Archive for the ‘Green Websites’ category

Do Wind Turbines or Buildings Kill More Birds?

August 9th, 2016

 

Bird killed by collision with window

Bird killed by collision with window

A few weeks ago, I was sitting on a panel at an integrated design charette in Ottawa, given by Enbridge Gas Distribution through their Savings By Design program. Sustainable Buildings Canada organizes the sessions and provides the expertise. We work as a team to help developers understand how to make their buildings at least 25% more energy efficient than the Ontario Building Code. In addition to that, we provide information on how to make buildings more sustainable in general. I am invited to talk about indoor air quality and construction and demolition waste management, while others are there to discuss other sustainability subjects. Last week was the first time I was introduced to  Safe Wings Ottawa, an organization whose mission is to educate the public and prevent bird-building collisions. It was an eye-opening presentation for me, and I am now a convert. In fact, since then, I have been evaluating buildings on whether or not they are bird friendly.  Anouk Hoedeman from Safe Wings gave a straightforward and enlightening presentation on birds and buildings.
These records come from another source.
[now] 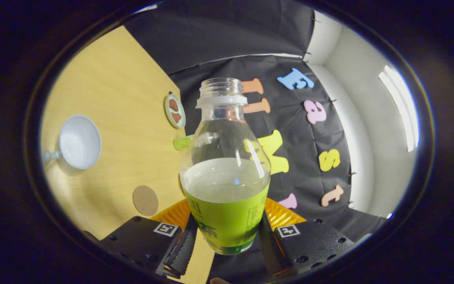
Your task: Take the bottle from table, then pour the juice into the cup, finally place the bottle on the coaster
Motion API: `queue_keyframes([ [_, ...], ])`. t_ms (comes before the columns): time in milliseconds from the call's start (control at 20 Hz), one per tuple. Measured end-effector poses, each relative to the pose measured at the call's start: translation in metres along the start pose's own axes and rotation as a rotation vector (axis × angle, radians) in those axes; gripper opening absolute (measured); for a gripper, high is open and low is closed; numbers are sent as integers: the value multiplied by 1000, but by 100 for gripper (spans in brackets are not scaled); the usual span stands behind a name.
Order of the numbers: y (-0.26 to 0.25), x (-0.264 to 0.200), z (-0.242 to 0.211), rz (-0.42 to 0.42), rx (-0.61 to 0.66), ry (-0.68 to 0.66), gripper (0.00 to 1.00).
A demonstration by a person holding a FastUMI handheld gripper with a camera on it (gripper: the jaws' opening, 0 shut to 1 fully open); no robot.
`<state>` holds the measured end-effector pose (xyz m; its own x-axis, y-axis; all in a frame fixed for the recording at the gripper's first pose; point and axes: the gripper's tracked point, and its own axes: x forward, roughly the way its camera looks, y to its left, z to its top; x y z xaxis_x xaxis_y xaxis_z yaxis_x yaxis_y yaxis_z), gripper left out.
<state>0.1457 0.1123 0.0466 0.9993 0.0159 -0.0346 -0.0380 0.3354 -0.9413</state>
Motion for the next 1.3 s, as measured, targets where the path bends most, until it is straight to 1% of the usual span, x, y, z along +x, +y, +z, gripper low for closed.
queue_keyframes([
  [100, -4, -1, -8, 39, 171, 9, 76],
  [250, -26, -7, -8, 54, 406, -23, 76],
  [450, -52, -6, -14, 49, 657, -73, 76],
  [600, -53, 4, -16, 87, 845, -102, 76],
  [750, -53, 17, -17, 108, 957, -119, 76],
  [900, -37, 35, -17, 153, 1028, -117, 76],
  [1150, 8, 81, -19, 243, 1141, -83, 76],
  [1300, 43, 110, -27, 281, 1171, -34, 77],
])
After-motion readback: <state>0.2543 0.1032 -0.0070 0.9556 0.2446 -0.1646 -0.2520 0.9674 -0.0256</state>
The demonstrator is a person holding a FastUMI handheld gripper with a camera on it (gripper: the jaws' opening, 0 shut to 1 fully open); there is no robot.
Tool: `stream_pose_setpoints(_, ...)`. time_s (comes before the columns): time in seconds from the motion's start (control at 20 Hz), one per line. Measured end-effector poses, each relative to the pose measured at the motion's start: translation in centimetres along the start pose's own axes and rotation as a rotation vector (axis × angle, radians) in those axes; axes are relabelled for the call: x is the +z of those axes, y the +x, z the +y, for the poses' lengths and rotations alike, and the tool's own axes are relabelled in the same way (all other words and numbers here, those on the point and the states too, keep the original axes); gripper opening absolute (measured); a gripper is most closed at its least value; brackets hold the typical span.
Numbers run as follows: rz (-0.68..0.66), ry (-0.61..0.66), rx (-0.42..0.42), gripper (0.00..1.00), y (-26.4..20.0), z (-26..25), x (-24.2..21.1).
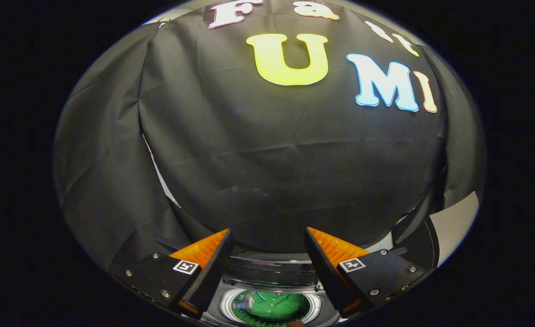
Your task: Put the clothes into the washing machine and then close the washing machine lid.
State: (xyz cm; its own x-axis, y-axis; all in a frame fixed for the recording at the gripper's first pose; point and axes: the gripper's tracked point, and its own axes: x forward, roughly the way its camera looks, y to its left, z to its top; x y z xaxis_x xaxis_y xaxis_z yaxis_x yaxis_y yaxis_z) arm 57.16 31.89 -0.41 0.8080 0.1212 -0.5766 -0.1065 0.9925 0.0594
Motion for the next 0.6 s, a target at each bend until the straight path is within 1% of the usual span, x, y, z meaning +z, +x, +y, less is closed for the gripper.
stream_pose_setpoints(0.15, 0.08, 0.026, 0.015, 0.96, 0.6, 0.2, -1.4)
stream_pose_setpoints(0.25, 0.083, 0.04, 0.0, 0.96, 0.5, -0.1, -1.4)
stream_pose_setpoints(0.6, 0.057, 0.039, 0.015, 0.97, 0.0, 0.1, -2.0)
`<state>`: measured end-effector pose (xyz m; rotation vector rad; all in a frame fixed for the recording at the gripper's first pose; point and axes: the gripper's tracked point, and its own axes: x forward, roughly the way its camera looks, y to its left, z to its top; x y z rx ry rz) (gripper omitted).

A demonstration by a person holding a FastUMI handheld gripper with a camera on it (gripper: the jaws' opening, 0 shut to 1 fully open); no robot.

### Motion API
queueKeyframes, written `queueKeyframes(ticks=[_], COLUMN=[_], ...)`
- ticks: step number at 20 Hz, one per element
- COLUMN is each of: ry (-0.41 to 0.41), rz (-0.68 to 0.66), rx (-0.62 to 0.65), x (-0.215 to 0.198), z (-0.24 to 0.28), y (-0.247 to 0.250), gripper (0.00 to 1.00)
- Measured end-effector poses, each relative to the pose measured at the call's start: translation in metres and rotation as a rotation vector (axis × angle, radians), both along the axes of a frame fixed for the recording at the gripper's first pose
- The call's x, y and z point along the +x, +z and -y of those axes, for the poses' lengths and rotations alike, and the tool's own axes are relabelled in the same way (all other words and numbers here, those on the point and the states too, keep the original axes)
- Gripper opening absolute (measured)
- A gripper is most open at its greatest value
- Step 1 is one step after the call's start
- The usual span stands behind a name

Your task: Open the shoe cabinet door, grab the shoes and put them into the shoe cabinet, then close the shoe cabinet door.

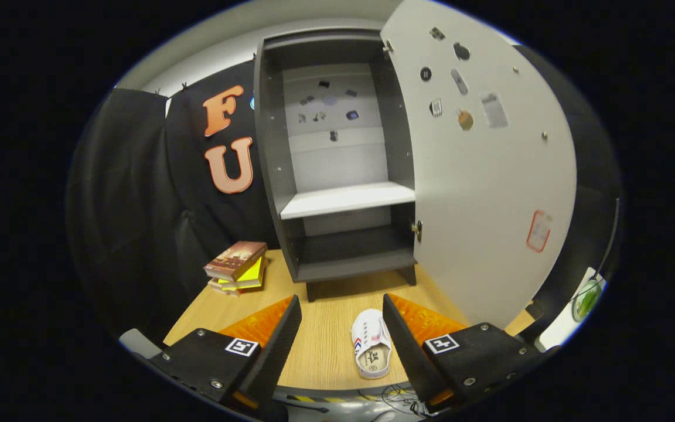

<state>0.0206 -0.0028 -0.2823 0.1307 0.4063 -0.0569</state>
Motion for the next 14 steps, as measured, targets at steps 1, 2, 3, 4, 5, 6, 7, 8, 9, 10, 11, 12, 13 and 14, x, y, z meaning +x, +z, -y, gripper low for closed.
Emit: queueKeyframes(ticks=[1,2,3,4,5,6,7,8,9,10,11,12,13,14], ry=[0.013,0.021,0.031,0.037,0.041,0.037,0.032,0.037,0.037,0.040,0.042,0.042,0.046,0.044], rz=[-0.039,-0.080,-0.120,-0.160,-0.200,-0.241,-0.275,-0.304,-0.328,-0.352,-0.375,-0.394,-0.416,-0.429], rx=[0.024,0.045,0.065,0.072,0.079,0.084,0.098,0.118,0.128,0.131,0.127,0.129,0.130,0.137], x=[0.004,0.007,0.010,0.012,0.014,0.016,0.019,0.022,0.025,0.028,0.028,0.029,0.030,0.032], z=[-0.003,-0.006,-0.007,-0.008,-0.009,-0.007,-0.005,-0.006,-0.006,-0.004,-0.002,0.000,0.000,0.000], y=[-0.022,-0.043,-0.064,-0.086,-0.108,-0.128,-0.146,-0.158,-0.171,-0.182,-0.192,-0.200,-0.210,-0.217], gripper=[0.88,0.88,0.88,0.88,0.89,0.89,0.89,0.88,0.88,0.87,0.86,0.84,0.83,0.80])
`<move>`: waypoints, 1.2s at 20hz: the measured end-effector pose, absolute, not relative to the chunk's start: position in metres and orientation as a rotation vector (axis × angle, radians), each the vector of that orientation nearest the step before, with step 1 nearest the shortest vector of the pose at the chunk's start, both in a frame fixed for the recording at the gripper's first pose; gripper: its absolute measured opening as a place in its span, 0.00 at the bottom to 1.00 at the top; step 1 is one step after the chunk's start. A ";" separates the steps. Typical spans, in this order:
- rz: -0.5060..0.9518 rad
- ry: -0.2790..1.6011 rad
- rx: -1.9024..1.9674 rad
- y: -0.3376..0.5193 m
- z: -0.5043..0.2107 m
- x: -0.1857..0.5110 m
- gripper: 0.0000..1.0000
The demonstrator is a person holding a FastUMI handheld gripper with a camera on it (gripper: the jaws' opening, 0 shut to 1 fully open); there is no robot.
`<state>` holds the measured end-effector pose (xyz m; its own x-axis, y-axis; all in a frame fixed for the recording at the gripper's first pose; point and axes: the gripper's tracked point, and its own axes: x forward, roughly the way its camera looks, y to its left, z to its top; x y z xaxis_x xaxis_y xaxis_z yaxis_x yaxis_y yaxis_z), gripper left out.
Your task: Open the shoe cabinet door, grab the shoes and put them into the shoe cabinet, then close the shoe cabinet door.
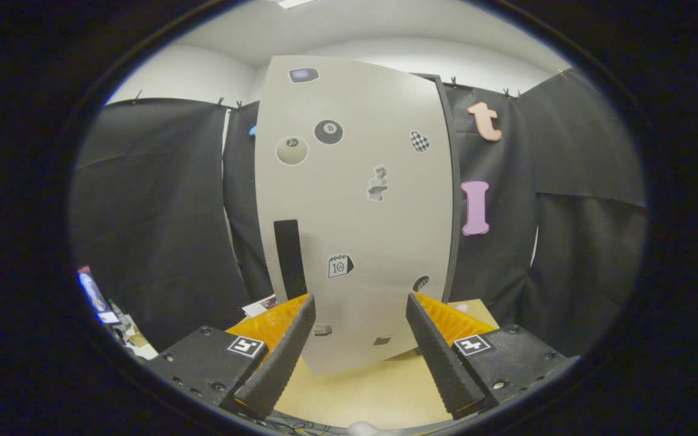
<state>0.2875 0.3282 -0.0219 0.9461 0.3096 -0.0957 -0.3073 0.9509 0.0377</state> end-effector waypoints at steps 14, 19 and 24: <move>0.134 0.013 0.028 0.244 0.012 0.192 0.99; 0.069 0.034 0.045 0.208 0.005 0.158 0.99; 0.020 0.043 0.038 0.185 0.002 0.134 0.99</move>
<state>0.1337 0.1853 0.0020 0.9989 0.0212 -0.0421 -0.0196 0.9991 0.0385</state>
So, what kills more birds – buildings or wind turbines? Wind turbines cause about 600,000 bird deaths per year in North America while buildings cause approximately one billion bird deaths (Note that Anouk also commented that cats are estimated to cause 1.4 billion bird deaths, however, the caveat is that many of those birds counted may have already hit a building and were already dead or at least vulnerable).

Birds are nice, but why is it such a big deal?

You might be wondering, aside from the tragedy of that many deaths caused by buildings, why it’s a problem we should be concerned about given all the other issues we have in the world right now. Well, as it turns out, birds play a significant part of any ecosystem. They are predators of insects and help keep populations in check, they spread seeds and pollinate plants, among other crucial functions. Anouk told us about a documentary called The Messenger (check the website for screenings dates and times) that gives an excellent and disturbing example of what happens when bird populations decline. In China in the 1950s, sparrows were a nuisance for farmers so the government decided to help by having the citizens destroy the sparrow population. Eventually, their tactics succeeded and the sparrows disappeared. The following year there was a mass invasion of locusts destroying crops and killing millions of people through starvation.

What does an unsafe bird building look like?

Transparent passageway linking buildings

Buildings that are considered “bird unfriendly” have a few different characteristics, but all involve windows. Any sort of glass passageway  where the bird can see right through to the other side is dangerous to a bird. They cannot distinguish glass from no glass and will crash head first into it.

 

 

 

 

 

 

 

Kanata Research Park - reflecting trees in mirrored glass

Kanata Research Park – reflecting trees in mirrored glass

Buildings that reflect trees, shrubs and plants are dangerous to birds because they see them as real.

 

 

 

 

 

 

 

 

Indoor plants next to windows

Indoor plants next to windows

Plants on the inside of buildings next to the window are dangerous because the bird won’t see the glass and think they can land on them.

Glass balconies are dangerous as well; birds don’t see the glass.

Glass buildings next to glass buildings, beside glass buildings, all reflecting each other can confuse birds. They can fly around between those buildings and never find a way out and die of exhaustion.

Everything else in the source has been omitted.